Before any further explanations are made, I have to express that anyone with a pet peeve for fictional melodrama should run away and never look back. Much like other titles from the same genre and era, this is a movie with no shame when it comes to executing scene after scene with such ridiculous and dramatic extravagance that it crosses the border of what most people find endurable. If, like me, you can’t get enough of that stuff, continue your reading.
Partly a coming-of-age story but also a tale of sexual awakening and the loss of youth; Natsu e no Tobira is more or less what you’d expect from a movie whose original mangaka also created Kaze to Ki no Uta. This time she went for something slightly less homoerotic but still chose to place a pretty big emphasis on sex and romance. Once again the relationships portrayed are far from functional but they do create the kind of tension and drama they have to in order for a satisfying conclusion to be made. I would argue that the movie tries to do too much without enough time at its disposal but amidst the profound melodrama and sparkly eyes there is something genuinely appealing that’s hard to define.

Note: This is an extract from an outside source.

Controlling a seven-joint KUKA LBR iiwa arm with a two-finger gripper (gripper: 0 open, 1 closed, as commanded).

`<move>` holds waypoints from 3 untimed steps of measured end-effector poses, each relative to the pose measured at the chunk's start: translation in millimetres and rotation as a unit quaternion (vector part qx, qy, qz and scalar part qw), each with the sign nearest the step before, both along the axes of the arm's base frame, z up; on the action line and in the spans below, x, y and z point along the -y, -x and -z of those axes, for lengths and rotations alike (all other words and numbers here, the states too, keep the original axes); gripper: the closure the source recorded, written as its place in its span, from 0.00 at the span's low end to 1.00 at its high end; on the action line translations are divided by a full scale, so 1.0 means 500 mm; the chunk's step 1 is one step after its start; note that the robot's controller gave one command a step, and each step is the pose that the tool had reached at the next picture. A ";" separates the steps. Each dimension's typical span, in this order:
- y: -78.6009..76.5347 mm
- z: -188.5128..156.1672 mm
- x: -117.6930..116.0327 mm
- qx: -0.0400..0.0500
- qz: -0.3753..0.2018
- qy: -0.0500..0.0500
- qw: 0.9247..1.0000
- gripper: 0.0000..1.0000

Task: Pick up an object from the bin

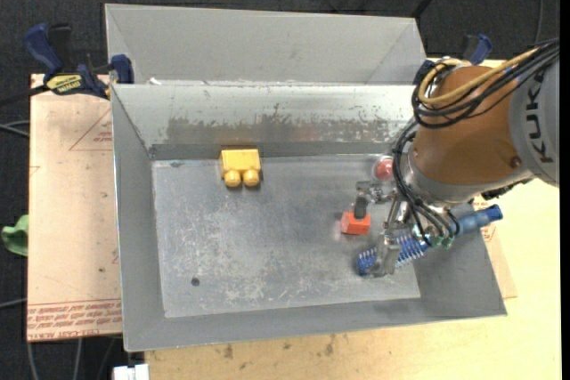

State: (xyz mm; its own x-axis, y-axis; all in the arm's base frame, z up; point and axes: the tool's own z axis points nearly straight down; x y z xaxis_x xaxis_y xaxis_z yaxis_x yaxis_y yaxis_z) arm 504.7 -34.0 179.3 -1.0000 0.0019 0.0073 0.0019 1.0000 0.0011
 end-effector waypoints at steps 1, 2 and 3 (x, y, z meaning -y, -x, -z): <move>0.034 0.218 0.158 0.003 0.051 0.001 0.999 0.00; 0.029 0.211 0.150 0.005 0.045 0.000 0.999 1.00; -0.005 -0.035 0.180 0.009 0.023 0.002 1.000 1.00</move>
Offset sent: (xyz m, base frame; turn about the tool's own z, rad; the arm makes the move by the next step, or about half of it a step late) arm -0.0159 -0.0765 -0.1052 0.0932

Perhaps it’s the decision not to walk around the subject of sex and instead tackling it head-on; or the eloquently portrayed nostalgia of the narrator. My biggest guess, however, would probably be the insane amount of extreme emotions being expressed, despite inadequate execution.
As an early effort of Studio Madhouse, Natsu e no Tobira comes off as relatively strong in the visual department. There are a few age-related problems scattered here and there along with some sloppy movement, but the final product is still pretty impressive for an early 1980’s film. Character designs in particular are made with great care and follow the typical shoujo pattern of emphasizing beauty and effeminacy in male and female characters alike with smooth skin and impossibly sparkly eyes as the centers of attention. Everything else, backgrounds included, is generally fine, except for a few moments of increased splendor.
Most of the instrumental pieces found scattered throughout the movie remain beautiful but somewhat bland. In order to explain the “above average” score I’ll have to mention the music played during the sex scenes which is something else entirely. It’s hard to explain but it was basically comprised of sensual female voices singing to a mysterious backdrop but came across as highly atmospheric and appropriate. As far as voice-acting goes I’m sure everyone knows that to expect; boys are feminine and innocent-sounding, girls slightly more reserved and everyone else just the way you’d guess based on their appearance.
Just like a lot of older shoujo titles, Natsu e no Tobira makes no attempt of explaining why its characters so constantly fall in love with each other. It could even be argued that the huge focus on the sensations of romance makes further elaboration both unwanted and excessive; even if it leads to a somewhat shallow conclusion with the physical appeal of the characters as the only thing left to even consider.
Any fan of the genre will tell you that beneath the façade of beautiful youngsters, flowers or whatever objects the creators felt like glorifying, there’s a much darker realm waiting to make its entrance; the extreme consequences of unrequited love is probably the best example. This movie is no exception but disregards any opportunity to dive deeper into its characters by focusing on everything but the cause of their miseries. As a whole the cast is interesting enough with a wide set of different personalities and ambitions, but too many conclusions exist with no foreshadowing or even logic as the writers felt no need to enlighten us with anything. Why did a character feel the way he did, and why did it inspire such gruesome acts of agony and self-destruction? I have no idea, and the movie doesn’t seem very interested in telling me.
All in all, I’ll make no attempt to deny that this movie values drama over characterization, style over substance and the expression of love over the actual cause of it. Boys are beautiful and feminine, girls even more so, and everything from European architecture to fashion, flowers and sexual relations are glorified into almost divine heights. Competent production values and a daring soundtrack support what is probably a mediocre attempt at romantic writing. Even so, I found myself enjoying it, just like you probably will if you know you’re a fan of slightly older shoujo. If you’ve survived the angsty melodrama of Oniisama E and Kaze to Ki no Uta and learned to love it, there shouldn’t be anything stopping you from devouring this film. Anyone else would be wise to turn their backs on it for all eternity.